Том 3 - Николай Лесков
Шрифт:
Интервал:
Закладка:
— Не стоит, — говорит, — боже вас сохрани… не советую… Особенно вы человек нездешний, так это даже и небезопасно.
— Какая, — возражаю, — возможна опасность?
— Да денег попросят, — им ведь ни добавочных, ни прибавочных не дают, — они и кучатся.
— Ну?
— Ну, а дал — и пропало, потому это «абсолютной честности» не мешает; а не дашь, — в какой-нибудь газетке отхлещут. Это тоже «абсолютной честности» не мешает. Нет, лучше советую беречься.
— Было бы, — говорю, — еще за что и отхлестать?
— Ну, у нас на этот счет просто: вы вот сегодня при мне нанимали себе в деревню лакея, и он вам, по вашему выражению, «не понравился», а завтра можно напечатать, что вы смотрите на наем себе лакея с другой точки зрения и добиваетесь, чтоб он вам «нравился». Нет, оставьте их лучше в покое; «с ними» у нас порядочные люди нынче не знакомятся.
Я задумался и говорю, что хоть только для курьеза желал бы кого-нибудь из них видеть, чтобы понять, что в них за закал.
— Ах, оставьте пожалуйста; да они все давно сами друг про друга всё высказали; больше знать про них не интересно.
— Однако живут они: не топятся и не стреляются.
— С чего им топиться! Бранят их, ругают, да что такое брань! что это за тяжкая напасть? Про иного дело скажут, а он сам на десятерых наврет еще худшего, — вот и затушевался.
— Ну, напраслина-то ведь может быть и опровергнута.
Как раз! Один-то раз, конечно, можно, пожалуй, и опровергнуть, а если на вас по всем правилам осады разом целые батальоны, целые полки на вас двинут, ящик Пандоры* со всякими скверностями на вас опрокинут, — так от всех уж и не отлаешься.

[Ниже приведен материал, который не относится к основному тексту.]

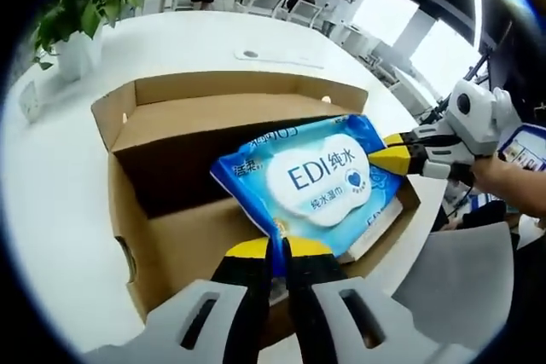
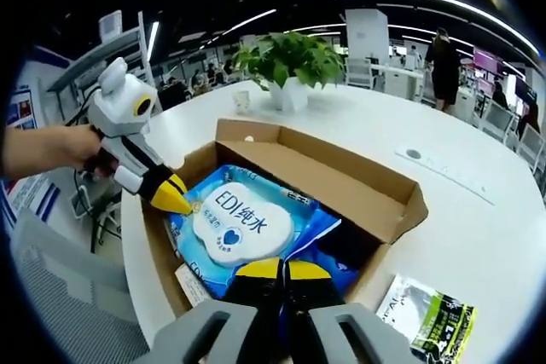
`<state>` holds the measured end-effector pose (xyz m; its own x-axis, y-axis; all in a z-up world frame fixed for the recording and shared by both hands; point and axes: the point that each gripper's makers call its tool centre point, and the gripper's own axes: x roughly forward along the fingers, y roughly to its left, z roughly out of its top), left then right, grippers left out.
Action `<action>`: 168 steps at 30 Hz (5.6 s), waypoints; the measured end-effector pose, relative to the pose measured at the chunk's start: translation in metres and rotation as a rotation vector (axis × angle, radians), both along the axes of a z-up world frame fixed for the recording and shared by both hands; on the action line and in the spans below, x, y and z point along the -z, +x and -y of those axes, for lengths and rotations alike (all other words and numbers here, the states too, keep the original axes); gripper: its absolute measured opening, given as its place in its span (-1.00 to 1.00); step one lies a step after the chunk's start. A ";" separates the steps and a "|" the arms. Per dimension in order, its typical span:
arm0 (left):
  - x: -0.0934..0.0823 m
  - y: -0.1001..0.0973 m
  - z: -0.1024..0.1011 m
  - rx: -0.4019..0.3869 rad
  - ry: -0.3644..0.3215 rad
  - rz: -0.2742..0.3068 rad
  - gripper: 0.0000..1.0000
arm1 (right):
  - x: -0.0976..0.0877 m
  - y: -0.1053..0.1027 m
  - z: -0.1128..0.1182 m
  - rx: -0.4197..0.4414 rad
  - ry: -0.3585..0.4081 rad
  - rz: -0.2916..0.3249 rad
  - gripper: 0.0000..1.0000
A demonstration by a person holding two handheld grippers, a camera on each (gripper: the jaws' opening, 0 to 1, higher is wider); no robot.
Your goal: Operate the shoe box by opening the lid, removing the specified soft item, and placing it in the target area until the item is outside and the box remains undamaged.
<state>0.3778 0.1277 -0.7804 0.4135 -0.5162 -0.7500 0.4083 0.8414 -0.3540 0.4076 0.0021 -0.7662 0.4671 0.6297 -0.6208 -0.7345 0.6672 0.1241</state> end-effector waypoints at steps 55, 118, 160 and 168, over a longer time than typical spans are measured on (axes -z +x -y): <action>-0.053 0.020 0.113 0.087 -0.038 0.051 -0.97 | -0.041 0.007 0.117 0.175 0.047 -0.032 -1.00; -0.013 0.039 0.231 0.185 0.028 0.077 -1.00 | 0.009 0.029 0.236 0.336 0.006 -0.089 -1.00; 0.035 0.043 0.243 0.503 0.314 0.105 -1.00 | 0.063 0.043 0.242 0.354 -0.005 -0.134 -1.00; 0.037 0.043 0.243 0.541 0.355 0.118 -1.00 | 0.066 0.048 0.242 0.354 -0.007 -0.125 -1.00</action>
<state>0.4211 -0.1158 -0.8169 0.2545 -0.4041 -0.8786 0.8258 0.5635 -0.0200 0.4554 -0.2395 -0.8319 0.5753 0.4383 -0.6906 -0.4379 0.8781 0.1926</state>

Макиавелли недаром говорил: лги, лги и лги, — что-нибудь прилипнет и останется*.
— Но зато, — говорю, — в таких занятиях сам портишься.
— Небольшая в том и потеря; уголь сажею не может замараться.
— Уважение всех честных людей этим теряется.
— Очень оно им нужно!
— Да и сам теряешь возможность к усовершенствованию себя и воспитанию.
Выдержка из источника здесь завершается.